Conservation analysis module

Once an alignment is obtained, conserved non-coding regions are identified at a specified conservation cutoff. Two conservation analysis Perl software modules are used to perform phylogenetic footprinting. The user may choose from a species pair-wise conservation analysis module or a multiple species phastCons (12) module. All conservation analysis parameters for both the pair-wise and phastCons modules are specifiable by the user, with default values automatically applied if not provided by the user.

The pair-wise conservation analysis module computes a conservation profile by scanning the alignment generated by the alignment module described above with a sliding window of user-specified fixed size.
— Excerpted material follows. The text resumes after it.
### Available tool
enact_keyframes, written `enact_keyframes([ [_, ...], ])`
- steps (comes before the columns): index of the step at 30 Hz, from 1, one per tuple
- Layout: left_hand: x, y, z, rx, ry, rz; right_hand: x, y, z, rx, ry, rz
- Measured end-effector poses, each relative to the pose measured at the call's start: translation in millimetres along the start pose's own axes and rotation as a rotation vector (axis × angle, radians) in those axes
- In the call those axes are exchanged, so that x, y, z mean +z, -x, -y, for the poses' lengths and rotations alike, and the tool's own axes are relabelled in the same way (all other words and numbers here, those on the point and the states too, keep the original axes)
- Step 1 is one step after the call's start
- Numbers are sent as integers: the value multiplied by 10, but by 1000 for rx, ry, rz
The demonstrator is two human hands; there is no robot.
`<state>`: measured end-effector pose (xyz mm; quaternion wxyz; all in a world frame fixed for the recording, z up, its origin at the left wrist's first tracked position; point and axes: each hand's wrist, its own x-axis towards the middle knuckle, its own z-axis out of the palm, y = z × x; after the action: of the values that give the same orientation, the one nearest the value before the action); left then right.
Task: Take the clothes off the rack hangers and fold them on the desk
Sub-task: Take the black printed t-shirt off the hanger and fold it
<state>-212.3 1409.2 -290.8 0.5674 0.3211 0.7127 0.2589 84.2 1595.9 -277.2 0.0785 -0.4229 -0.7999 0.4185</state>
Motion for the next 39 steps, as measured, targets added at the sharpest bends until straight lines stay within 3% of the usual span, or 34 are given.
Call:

The percentage identity of the sequence is calculated at each nucleotide position along the alignment. Conserved regions are then computed by merging windows that score above a given conservation cutoff to form maximal spanning regions. The cutoff applied is controlled by two user-selected parameters—the top percentile of scoring windows and the minimum percentage identity. If only the latter is specified, then this is used as the cutoff. If only the former is specified, then the cutoff is computed dynamically by calculating a percentage identity such that the given percentiles of initial windows score above this value. If both are given, a threshold is computed dynamically as just described, but if the computed threshold falls below the user specified minimum threshold, then this minimum threshold is the one used as the cutoff, overriding the computed one. This module can also generate a conservation profile for plotting or visualization purposes, and provides useful utility functions, including conversion of sequence to alignment positions and vice versa.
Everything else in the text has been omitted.